La storia di Antonio Iorio, una faccia della nuova povertà


“Non mi vergogno di dire che non ho potuto fare neanche la prima comunione alla mia bambina”

La famiglia Iorio in un'immagine di qualche anno fa 
Antonio Iorio, 48 anni, calvizzanese, non aveva problemi economici. Dopo anni di duro lavoro  riesce ad aprire un ufficio di poste private a Giugliano, condotto, però, da sua moglie, ma lui non abbandona il suo lavoro di piastrellista. Si va avanti con enormi sacrifici, fino a quando, all’improvviso, si passa dalla luce al buio. A sua moglie le viene diagnosticata una malattia rara al cervello: la operano d’urgenza all’ospedale Cardarelli, ma viene colpita da una meningite post-chirurgica. Da quel giorno comincia il  calvario di Antonio. Per causa di forza maggiore chiude l’ufficio postale che sua moglie conduceva con grande abnegazione. Così, Antonio, per portare avanti la famiglia, continua a sbarcare il lunario con lavori saltuari, dovendo, nel frattempo, fare i conti con la crisi del mercato del lavoro. Nel contempo deve badare a sua moglie allettata, perché ha bisogno di cure e di assistenza continua, e ai suoi due figlioli di 15 e 10 anni.
“Sono disperato – afferma – e senza soldi: non mi vergogno di dire che non ho potuto fare neanche la prima comunione a mia figlia”.
Al grido di rabbia e di “dolore” di Antonio c’è da aggiungere poco: lasciamo il suo numero di cellulare con la speranza che qualcuno possa chiamarlo per dargli una mano a uscire dal tunnel della disperazione. 3488934665.
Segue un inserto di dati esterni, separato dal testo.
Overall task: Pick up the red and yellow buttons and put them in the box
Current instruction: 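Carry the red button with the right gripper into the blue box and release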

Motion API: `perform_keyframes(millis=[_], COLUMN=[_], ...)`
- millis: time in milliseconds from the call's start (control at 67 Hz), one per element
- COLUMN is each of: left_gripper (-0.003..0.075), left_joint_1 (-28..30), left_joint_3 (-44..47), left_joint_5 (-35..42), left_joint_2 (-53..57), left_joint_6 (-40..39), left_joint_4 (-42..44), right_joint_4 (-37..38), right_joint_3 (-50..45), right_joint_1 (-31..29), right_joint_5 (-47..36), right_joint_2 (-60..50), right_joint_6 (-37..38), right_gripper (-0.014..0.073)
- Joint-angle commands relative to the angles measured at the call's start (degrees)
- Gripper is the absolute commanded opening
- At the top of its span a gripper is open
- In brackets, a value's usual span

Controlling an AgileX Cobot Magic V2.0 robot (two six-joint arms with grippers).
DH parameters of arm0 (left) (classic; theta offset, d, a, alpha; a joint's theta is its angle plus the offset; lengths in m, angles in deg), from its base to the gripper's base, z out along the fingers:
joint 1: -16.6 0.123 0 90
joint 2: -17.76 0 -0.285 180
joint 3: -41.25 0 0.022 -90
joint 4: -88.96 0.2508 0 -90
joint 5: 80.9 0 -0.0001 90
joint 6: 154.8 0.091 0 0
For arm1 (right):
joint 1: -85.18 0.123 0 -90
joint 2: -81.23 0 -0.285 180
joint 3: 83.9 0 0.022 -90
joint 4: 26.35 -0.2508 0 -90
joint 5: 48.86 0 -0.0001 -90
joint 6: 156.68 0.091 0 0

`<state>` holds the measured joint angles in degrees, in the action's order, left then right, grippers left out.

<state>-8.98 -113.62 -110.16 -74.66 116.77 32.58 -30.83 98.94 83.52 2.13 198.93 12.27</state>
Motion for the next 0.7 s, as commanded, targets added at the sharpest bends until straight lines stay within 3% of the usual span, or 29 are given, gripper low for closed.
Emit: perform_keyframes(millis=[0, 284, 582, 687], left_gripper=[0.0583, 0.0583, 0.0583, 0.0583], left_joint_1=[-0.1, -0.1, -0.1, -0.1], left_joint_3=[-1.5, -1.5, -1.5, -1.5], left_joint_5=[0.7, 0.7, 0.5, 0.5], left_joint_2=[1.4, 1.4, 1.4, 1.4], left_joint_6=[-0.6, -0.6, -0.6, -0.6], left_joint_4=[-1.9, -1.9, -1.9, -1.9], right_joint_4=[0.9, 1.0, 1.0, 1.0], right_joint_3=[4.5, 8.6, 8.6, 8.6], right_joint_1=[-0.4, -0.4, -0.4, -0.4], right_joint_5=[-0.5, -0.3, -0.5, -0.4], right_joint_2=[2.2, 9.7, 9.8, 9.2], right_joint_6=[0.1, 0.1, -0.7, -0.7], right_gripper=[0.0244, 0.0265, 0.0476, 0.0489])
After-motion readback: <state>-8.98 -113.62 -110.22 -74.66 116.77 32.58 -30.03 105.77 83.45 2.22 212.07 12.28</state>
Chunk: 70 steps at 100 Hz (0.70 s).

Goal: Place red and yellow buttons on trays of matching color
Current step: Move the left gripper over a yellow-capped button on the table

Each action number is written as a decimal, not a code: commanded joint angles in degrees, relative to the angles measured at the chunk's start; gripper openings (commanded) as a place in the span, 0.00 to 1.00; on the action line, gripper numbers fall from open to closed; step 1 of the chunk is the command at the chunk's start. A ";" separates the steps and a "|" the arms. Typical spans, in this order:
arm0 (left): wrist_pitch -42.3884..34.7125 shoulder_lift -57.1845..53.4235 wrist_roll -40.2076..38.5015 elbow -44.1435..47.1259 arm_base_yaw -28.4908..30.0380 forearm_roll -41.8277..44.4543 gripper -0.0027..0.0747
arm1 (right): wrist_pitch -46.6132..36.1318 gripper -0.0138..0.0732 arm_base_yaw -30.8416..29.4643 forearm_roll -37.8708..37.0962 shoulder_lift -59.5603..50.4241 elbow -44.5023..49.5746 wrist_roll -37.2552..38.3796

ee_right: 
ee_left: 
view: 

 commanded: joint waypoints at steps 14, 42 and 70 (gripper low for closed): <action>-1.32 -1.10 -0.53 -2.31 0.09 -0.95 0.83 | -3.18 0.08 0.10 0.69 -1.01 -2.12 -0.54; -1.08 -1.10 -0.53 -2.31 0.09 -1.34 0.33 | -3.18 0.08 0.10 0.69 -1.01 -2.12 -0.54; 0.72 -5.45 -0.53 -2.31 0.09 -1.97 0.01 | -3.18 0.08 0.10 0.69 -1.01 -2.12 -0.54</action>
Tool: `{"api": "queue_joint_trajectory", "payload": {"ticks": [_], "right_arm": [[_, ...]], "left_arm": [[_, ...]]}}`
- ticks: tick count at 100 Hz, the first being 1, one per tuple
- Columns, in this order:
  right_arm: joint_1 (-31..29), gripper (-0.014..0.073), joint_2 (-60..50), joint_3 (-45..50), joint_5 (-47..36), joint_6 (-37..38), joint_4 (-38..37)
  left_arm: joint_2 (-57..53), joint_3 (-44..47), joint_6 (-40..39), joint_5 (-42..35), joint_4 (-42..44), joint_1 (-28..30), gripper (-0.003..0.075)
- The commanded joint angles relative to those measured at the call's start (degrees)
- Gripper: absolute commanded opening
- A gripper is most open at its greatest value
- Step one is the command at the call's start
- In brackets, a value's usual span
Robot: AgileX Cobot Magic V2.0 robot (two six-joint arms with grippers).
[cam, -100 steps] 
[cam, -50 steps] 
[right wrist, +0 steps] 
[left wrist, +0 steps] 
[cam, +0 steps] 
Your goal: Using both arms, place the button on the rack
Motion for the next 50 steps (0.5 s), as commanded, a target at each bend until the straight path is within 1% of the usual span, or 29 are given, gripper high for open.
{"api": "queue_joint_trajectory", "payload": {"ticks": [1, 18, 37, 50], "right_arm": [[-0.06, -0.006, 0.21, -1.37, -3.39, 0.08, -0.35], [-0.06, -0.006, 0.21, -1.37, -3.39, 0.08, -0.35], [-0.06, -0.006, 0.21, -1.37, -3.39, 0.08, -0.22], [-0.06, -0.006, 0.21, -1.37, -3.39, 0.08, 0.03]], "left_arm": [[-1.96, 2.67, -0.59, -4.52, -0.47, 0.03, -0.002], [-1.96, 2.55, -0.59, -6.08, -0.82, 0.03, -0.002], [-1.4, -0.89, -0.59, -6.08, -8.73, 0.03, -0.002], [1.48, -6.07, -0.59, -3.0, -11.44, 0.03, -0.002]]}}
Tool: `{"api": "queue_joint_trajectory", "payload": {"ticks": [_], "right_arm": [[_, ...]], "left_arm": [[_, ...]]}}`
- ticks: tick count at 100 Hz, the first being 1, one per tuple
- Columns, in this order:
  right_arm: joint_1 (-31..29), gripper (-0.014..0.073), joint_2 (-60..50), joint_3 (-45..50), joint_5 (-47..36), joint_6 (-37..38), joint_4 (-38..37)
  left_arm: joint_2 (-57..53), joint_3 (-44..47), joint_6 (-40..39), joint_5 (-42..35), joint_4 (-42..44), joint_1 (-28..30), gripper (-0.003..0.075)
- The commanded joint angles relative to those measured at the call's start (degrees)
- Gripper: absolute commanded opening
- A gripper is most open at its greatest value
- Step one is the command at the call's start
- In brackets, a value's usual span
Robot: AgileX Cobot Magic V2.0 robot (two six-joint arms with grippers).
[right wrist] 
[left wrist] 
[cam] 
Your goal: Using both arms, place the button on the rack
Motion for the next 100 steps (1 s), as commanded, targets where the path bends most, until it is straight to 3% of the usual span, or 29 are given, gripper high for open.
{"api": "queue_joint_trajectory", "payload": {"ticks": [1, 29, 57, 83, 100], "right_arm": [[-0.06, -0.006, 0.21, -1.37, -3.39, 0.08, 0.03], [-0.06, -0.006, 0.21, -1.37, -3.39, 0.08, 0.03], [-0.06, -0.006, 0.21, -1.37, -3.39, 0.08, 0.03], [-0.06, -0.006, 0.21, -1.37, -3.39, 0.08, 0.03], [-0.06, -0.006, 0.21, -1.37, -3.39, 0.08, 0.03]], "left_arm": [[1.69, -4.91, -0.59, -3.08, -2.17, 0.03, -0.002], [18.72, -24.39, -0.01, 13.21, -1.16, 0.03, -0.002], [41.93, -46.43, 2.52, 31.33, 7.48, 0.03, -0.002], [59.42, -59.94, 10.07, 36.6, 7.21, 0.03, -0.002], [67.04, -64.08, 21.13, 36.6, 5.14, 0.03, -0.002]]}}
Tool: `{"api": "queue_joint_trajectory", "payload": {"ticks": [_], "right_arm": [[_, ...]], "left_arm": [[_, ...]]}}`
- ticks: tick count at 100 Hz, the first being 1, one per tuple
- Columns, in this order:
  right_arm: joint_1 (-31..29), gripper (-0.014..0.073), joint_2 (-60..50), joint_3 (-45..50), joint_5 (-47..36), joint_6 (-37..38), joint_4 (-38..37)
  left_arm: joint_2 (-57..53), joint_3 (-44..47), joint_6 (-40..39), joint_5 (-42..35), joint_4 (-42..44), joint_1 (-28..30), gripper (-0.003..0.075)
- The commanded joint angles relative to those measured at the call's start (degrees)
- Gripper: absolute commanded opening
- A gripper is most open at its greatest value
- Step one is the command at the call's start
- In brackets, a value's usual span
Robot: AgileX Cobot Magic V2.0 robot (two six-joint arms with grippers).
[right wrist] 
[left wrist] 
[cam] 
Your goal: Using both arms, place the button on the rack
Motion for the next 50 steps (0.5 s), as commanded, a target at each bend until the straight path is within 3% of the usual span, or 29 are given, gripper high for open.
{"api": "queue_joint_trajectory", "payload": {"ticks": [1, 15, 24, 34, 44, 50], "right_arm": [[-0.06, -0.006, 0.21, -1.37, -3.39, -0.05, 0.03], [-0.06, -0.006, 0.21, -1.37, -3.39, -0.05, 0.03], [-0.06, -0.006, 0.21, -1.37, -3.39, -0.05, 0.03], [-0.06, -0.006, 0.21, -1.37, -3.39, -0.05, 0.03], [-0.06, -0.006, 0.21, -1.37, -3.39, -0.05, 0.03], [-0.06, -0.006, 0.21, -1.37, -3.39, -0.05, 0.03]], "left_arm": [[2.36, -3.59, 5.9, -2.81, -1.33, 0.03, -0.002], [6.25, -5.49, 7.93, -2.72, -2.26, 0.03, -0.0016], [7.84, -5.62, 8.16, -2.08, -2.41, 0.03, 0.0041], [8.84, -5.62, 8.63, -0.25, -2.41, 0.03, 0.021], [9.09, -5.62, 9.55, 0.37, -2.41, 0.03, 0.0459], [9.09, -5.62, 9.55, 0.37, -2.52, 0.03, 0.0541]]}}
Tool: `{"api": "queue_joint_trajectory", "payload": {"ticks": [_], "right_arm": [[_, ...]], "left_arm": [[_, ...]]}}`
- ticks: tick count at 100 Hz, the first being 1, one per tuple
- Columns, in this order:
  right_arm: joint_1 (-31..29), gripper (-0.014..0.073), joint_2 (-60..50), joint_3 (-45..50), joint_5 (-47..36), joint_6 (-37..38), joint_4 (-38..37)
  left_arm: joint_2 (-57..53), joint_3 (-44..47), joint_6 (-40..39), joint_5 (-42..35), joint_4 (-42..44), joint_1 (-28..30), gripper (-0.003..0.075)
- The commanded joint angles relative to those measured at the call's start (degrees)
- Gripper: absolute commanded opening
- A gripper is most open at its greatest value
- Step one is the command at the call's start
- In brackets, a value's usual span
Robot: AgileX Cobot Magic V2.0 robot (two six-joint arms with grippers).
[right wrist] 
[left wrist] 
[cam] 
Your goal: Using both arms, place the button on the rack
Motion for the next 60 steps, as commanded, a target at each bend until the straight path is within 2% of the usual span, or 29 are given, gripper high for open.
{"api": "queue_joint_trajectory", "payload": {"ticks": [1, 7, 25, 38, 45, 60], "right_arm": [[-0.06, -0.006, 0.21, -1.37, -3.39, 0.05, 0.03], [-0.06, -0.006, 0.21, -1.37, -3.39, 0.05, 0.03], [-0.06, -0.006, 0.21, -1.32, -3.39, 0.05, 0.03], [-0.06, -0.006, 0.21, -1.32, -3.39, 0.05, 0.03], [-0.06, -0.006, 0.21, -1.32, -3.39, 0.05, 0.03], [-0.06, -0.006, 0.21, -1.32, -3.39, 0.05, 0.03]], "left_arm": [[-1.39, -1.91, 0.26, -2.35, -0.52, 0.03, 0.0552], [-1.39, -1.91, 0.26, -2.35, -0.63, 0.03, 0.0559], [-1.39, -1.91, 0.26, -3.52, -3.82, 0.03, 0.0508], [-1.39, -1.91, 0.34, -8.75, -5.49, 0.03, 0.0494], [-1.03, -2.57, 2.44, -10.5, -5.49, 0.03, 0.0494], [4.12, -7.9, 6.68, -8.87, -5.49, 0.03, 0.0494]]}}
                                                              I Nuovi Poveri

A Calvizzano, a Qualiano, a Villaricca…di casi come quello di Antonio ce ne sono diversi. Sono i rappresentanti di una povertà moderna e improvvisa, che potrebbe riguardare chiunque ed è per questo ancora più inquietante. Una volta la povertà era un dato strutturale e familiare. Si trasmetteva di generazione in generazione e c’era una sorta di abitudine a quella condizione sociale. Le famiglie povere e arretrate, in città, si conoscevano. Chi aveva una situazione di media agiatezza riusciva a conservarla per tutta la vita e riusciva a trasmetterla ai figli. Poi, col tempo, sono arrivate, in un primo momento, le patologie sociali (come la tossicodipendenza, l’alcolismo, le malattie psichiche) generatrici di povertà. Oggi, è tempo di nuovi disagi: l’emergenza è tutta interna a un mercato del lavoro senza regole e senza tutele. Trovare un’occupazione è difficilissimo, conservarla in condizioni di dignità è ancora più difficile, perderla è nulla. E per chi perde il posto di lavoro, si aprono le porte del vuoto e della povertà. A ciò si aggiunge una sanità “malata”, dove sprechi e ruberie l’hanno fatta da padrone, facendo pagare le conseguenze solo alla povera gente.
Ma come sono i “nuovi poveri”, qual è il loro atteggiamento, come vivono la loro condizione?

Sono, in genere, persone silenziose e nascoste come Antonio: per esporci il suo caso, infatti, ci ha contattato un suo amico calvizzanese, pregandoci di fare qualcosa per lui. Sono persone con un alto senso della dignità e disorientate dalla loro condizione. Sono persone che tutto vorrebbero tranne che chiedere sussidi; vorrebbero lavorare, avere una vita dignitosa ma, per eventi improvvisi e ingovernabili, si ritrovano sul lastrico. Perciò si vede spesso gente disperata, senza via d’uscita.